_Work instruction:_ Line by line, copy the listing below exactly.

_Dataset excerpt:_
----
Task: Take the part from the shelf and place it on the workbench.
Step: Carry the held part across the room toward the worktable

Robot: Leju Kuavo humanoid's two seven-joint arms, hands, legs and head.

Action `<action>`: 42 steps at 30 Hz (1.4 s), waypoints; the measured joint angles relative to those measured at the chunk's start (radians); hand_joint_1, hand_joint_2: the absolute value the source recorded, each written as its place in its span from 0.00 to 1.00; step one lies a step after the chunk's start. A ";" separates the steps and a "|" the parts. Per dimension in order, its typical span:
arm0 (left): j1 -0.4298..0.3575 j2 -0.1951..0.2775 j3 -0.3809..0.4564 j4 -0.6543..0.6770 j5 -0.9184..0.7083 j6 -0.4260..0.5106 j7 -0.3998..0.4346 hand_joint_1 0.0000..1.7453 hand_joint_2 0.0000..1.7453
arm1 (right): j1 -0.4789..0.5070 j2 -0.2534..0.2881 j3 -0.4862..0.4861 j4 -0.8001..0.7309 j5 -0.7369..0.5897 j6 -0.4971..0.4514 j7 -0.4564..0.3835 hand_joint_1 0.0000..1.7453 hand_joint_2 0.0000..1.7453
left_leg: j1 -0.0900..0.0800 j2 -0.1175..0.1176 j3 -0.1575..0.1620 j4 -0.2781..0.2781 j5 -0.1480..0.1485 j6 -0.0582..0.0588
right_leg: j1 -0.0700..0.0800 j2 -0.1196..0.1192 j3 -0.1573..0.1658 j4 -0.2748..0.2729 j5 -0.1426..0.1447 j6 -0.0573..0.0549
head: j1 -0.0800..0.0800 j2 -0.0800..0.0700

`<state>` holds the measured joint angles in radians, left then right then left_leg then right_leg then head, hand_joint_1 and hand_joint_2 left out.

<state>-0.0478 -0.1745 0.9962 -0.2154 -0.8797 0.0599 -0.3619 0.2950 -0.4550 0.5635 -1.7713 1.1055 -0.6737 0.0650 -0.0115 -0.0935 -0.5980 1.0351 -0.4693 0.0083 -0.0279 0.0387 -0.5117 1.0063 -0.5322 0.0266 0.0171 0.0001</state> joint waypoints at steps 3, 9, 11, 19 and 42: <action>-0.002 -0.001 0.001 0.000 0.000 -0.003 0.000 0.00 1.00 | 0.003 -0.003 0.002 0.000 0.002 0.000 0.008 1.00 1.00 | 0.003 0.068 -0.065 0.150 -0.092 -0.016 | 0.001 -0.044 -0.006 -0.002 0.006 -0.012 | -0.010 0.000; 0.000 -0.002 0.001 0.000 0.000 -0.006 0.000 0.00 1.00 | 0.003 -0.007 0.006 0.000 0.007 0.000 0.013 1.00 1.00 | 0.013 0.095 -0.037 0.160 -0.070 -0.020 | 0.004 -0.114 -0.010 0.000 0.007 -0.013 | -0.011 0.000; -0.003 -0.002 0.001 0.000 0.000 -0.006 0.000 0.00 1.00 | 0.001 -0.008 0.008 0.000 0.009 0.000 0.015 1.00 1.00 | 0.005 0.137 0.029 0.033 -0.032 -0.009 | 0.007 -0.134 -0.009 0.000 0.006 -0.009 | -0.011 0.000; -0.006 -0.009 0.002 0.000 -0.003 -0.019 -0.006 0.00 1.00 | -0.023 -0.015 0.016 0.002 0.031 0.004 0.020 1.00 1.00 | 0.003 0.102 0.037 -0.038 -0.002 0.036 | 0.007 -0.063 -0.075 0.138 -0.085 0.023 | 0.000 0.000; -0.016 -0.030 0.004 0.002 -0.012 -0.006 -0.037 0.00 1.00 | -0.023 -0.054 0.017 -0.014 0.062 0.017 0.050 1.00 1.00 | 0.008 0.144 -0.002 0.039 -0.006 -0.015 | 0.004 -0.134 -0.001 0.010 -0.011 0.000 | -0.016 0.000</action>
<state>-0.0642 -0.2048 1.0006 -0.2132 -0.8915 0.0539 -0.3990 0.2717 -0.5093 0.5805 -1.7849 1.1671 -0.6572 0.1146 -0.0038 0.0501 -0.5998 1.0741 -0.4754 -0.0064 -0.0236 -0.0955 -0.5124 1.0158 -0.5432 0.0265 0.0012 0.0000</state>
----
_Response:_
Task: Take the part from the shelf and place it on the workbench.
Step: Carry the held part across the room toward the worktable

Robot: Leju Kuavo humanoid's two seven-joint arms, hands, legs and head.

Action `<action>`: 42 steps at 30 Hz (1.4 s), waypoints; the measured joint angles relative to those measured at the chunk's start (radians); hand_joint_1, hand_joint_2: the absolute value the source recorded, each written as its place in its span from 0.00 to 1.00; step one lies a step after the chunk's start. A ";" separates the steps and a "|" the parts. Per dimension in order, its typical span:
arm0 (left): j1 -0.4298..0.3575 j2 -0.1951..0.2775 j3 -0.3809..0.4564 j4 -0.6543..0.6770 j5 -0.9184..0.7083 j6 -0.4260..0.5106 j7 -0.3998..0.4346 hand_joint_1 0.0000..1.7453 hand_joint_2 0.0000..1.7453
arm1 (right): j1 -0.4789..0.5070 j2 -0.2534..0.2881 j3 -0.4862..0.4861 j4 -0.8001..0.7309 j5 -0.7369..0.5897 j6 -0.4971..0.4514 j7 -0.4564..0.3835 hand_joint_1 0.0000..1.7453 hand_joint_2 0.0000..1.7453
left_leg: j1 -0.0900..0.0800 j2 -0.1175..0.1176 j3 -0.1575..0.1620 j4 -0.2781..0.2781 j5 -0.1480..0.1485 j6 -0.0582..0.0588
right_leg: j1 -0.0700..0.0800 j2 -0.1196..0.1192 j3 -0.1573..0.1658 j4 -0.2748..0.2729 j5 -0.1426..0.1447 j6 -0.0573..0.0549
head: j1 -0.0800..0.0800 j2 -0.0800..0.0700

`<state>` holds the measured joint angles in radians, left then right then left_leg then right_leg then head, hand_joint_1 and hand_joint_2 left out.

<state>-0.0478 -0.1745 0.9962 -0.2154 -0.8797 0.0599 -0.3619 0.2950 -0.4550 0.5635 -1.7713 1.1055 -0.6737 0.0650 -0.0115 -0.0935 -0.5980 1.0351 -0.4693 0.0083 -0.0279 0.0387 -0.5117 1.0063 -0.5322 0.0266 0.0171 0.0001</state> joint waypoints at steps 3, 9, 11, 19 and 42: <action>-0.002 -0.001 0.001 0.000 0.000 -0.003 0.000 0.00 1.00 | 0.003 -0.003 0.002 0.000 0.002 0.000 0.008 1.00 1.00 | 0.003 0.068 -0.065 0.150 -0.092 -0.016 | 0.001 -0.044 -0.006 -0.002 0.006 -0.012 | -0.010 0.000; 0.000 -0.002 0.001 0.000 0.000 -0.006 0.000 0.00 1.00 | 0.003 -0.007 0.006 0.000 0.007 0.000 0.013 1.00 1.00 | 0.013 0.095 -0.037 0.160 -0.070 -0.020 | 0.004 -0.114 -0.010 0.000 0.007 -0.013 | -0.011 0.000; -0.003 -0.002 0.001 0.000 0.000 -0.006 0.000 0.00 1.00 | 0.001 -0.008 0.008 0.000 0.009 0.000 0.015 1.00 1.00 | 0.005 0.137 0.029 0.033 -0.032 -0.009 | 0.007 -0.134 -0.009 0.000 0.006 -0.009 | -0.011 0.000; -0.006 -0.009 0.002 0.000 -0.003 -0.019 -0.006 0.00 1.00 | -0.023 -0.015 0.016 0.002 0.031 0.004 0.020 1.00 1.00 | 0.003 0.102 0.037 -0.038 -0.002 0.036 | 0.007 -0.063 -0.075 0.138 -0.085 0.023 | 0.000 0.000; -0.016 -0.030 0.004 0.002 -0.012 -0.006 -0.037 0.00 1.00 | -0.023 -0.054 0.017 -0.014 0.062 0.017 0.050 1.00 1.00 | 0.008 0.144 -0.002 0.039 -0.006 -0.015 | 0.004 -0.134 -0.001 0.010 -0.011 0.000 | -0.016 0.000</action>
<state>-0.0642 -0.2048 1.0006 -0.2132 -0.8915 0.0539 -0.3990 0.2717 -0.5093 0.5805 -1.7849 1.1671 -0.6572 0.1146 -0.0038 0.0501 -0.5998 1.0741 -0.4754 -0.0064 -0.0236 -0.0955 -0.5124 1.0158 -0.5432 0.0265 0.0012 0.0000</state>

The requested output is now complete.